American Mormon leader

Welcome Chapman (July 24, 1805 – December 9, 1893) was an early leader in the Church of Jesus Christ of Latter-day Saints born in Readsboro, Vermont. Chapman was the leader of the Latter-day Saint settlers in Manti, Utah, from 1854 to 1862, and helped broker peace between the settlers and Chief Wakara's tribe.

==Childhood==
Chapman was born in 1805 in Readsboro, Vermont, four miles down the river from fellow leader of The Church of Jesus Christ of Latter-day Saints leader Brigham Young. He apprenticed as a stonemason in his early teens, but because his parents deemed him "sickly," they found him a position as cook on a fishing boat. He worked both in the North Atlantic and on Lake Champlain. The time at sea reportedly improved his health.

==Marriage and conversion==
In between fishing expeditions he met Susan Amelia Risley (1807–1888), daughter of a prominent Madison County, New York couple. They disapproved of the relationship because they believed his occupation was too unstable to support a family. In response, Chapman abandoned fishing and took steps toward returning to stone cutting. The Risleys relented, and Chapman married Amelia in about 1831.

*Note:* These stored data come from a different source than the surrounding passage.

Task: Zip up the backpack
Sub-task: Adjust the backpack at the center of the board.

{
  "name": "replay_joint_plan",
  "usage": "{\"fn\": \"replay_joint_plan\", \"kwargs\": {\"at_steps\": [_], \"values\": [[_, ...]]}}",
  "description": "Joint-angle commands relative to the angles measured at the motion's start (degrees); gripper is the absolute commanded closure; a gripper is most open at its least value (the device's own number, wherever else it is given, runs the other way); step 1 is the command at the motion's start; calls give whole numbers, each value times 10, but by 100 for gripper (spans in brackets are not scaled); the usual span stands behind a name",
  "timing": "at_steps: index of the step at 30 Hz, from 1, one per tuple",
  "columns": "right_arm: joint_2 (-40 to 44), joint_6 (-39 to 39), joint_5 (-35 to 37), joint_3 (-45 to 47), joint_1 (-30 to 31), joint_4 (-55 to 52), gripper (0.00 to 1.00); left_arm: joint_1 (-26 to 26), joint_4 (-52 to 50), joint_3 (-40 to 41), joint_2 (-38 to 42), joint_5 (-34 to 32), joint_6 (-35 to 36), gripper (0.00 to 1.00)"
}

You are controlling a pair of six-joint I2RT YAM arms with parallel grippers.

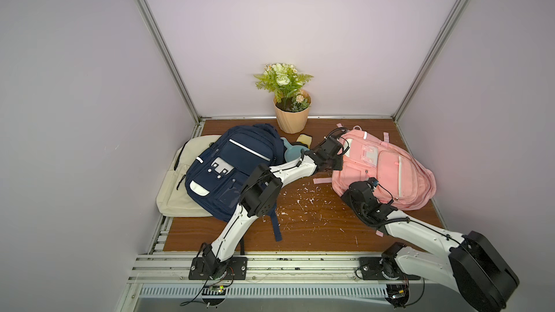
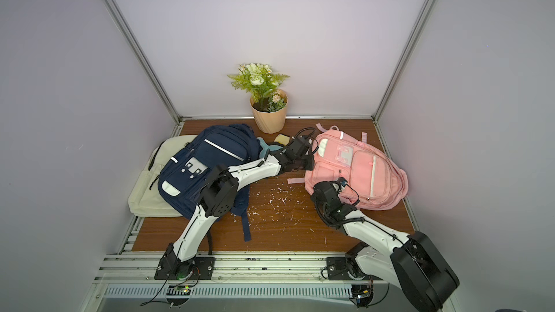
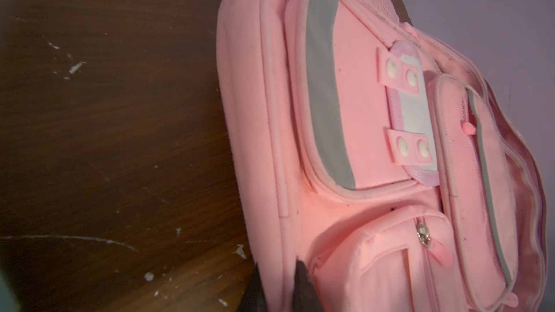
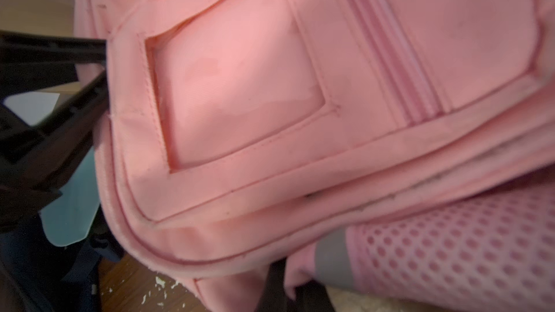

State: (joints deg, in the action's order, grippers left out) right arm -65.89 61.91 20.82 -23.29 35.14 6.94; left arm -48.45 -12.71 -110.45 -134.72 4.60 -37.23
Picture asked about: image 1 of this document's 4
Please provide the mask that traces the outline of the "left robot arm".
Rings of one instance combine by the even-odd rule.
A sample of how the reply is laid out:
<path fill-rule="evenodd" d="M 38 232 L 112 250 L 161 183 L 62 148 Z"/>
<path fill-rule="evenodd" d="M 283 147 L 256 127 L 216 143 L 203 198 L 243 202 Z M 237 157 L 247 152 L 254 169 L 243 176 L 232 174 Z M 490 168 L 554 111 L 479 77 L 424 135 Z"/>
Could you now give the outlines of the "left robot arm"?
<path fill-rule="evenodd" d="M 284 186 L 324 170 L 340 170 L 348 152 L 341 137 L 345 127 L 332 130 L 316 147 L 294 161 L 280 166 L 257 166 L 242 187 L 238 205 L 222 233 L 202 247 L 201 259 L 206 276 L 215 277 L 226 270 L 245 233 L 258 218 L 270 213 Z"/>

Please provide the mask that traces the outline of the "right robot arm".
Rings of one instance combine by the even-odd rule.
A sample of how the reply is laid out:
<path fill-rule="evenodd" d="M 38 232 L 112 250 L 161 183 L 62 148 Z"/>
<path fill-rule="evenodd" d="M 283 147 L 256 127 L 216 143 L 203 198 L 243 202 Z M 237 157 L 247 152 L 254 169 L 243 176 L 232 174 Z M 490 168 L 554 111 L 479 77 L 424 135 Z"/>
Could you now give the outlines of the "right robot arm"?
<path fill-rule="evenodd" d="M 381 255 L 379 276 L 418 276 L 459 293 L 476 311 L 501 311 L 520 280 L 484 235 L 462 234 L 418 220 L 374 196 L 376 179 L 352 183 L 341 200 L 364 225 L 397 238 Z"/>

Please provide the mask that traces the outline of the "navy blue backpack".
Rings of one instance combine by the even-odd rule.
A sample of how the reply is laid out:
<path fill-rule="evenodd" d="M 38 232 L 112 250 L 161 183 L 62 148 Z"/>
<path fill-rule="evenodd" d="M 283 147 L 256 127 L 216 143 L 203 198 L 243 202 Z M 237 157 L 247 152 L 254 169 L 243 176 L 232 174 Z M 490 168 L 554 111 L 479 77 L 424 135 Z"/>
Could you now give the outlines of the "navy blue backpack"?
<path fill-rule="evenodd" d="M 214 218 L 228 222 L 254 169 L 285 163 L 285 151 L 270 124 L 232 127 L 196 156 L 178 187 Z"/>

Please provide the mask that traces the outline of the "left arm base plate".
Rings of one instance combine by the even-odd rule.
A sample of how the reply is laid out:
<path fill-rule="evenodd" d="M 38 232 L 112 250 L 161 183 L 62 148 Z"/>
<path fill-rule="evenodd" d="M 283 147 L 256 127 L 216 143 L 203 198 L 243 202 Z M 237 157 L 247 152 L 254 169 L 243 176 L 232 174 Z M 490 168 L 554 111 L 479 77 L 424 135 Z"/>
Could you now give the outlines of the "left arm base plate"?
<path fill-rule="evenodd" d="M 204 257 L 194 258 L 189 270 L 189 280 L 245 280 L 247 276 L 248 258 L 231 257 L 219 262 Z"/>

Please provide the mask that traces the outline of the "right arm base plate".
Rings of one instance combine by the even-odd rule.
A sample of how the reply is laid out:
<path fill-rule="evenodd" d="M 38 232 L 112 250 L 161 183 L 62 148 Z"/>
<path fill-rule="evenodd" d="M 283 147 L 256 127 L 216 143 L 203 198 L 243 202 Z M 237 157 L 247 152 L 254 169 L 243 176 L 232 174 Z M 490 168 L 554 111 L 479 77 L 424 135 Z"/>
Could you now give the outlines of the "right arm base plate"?
<path fill-rule="evenodd" d="M 382 257 L 360 257 L 354 272 L 360 280 L 419 281 L 421 277 L 406 274 L 395 263 L 384 261 Z"/>

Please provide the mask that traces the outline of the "cream white backpack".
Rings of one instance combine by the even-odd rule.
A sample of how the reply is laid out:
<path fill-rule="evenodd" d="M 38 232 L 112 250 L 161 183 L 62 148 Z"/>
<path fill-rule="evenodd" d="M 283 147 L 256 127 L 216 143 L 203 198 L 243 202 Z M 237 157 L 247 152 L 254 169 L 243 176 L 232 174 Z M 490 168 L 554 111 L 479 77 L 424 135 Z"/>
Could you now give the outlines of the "cream white backpack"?
<path fill-rule="evenodd" d="M 220 135 L 196 137 L 177 150 L 156 197 L 156 205 L 163 216 L 172 218 L 212 216 L 187 194 L 184 179 L 197 156 L 200 156 L 219 138 Z"/>

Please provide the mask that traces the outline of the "pink backpack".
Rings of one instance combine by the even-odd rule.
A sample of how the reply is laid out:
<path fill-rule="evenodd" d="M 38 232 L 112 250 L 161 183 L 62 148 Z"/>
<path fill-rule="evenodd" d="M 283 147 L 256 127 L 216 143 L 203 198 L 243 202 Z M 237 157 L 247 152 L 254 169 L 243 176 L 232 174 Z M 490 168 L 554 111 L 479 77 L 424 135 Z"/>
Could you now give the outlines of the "pink backpack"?
<path fill-rule="evenodd" d="M 341 197 L 351 183 L 374 177 L 380 183 L 374 196 L 382 203 L 392 201 L 396 211 L 421 209 L 436 194 L 433 173 L 406 150 L 390 143 L 387 132 L 381 140 L 356 126 L 343 138 L 349 144 L 343 169 L 333 171 L 330 178 L 315 179 L 315 184 L 329 183 Z M 380 235 L 386 233 L 385 225 L 374 229 Z"/>

The Chapmans made their home in a hamlet known as Hubbardsville in Madison County, where they had four children, all daughters. The first two were twins who died in infancy.

While in Hubbardsville, they joined the Church of Jesus Christ of Latter-day Saints. First Welcome joined, to which Amelia reacted harshly, declaring "You have went and joined those awful Mormons." However, she joined the church about six months later.

Because they joined an unpopular religion, their friends and neighbors shunned them and appeared to look down on them, the prominence of Amelia's parents notwithstanding.

The Risleys were broken-hearted over their daughter joining the Latter-day Saints, but they did not turn bitter. However, Welcome's parents disowned him. The Chapmans soon moved to a Latter Day Saint community, possibly Kirtland, Ohio, but more likely Jackson County and then Far West, Missouri.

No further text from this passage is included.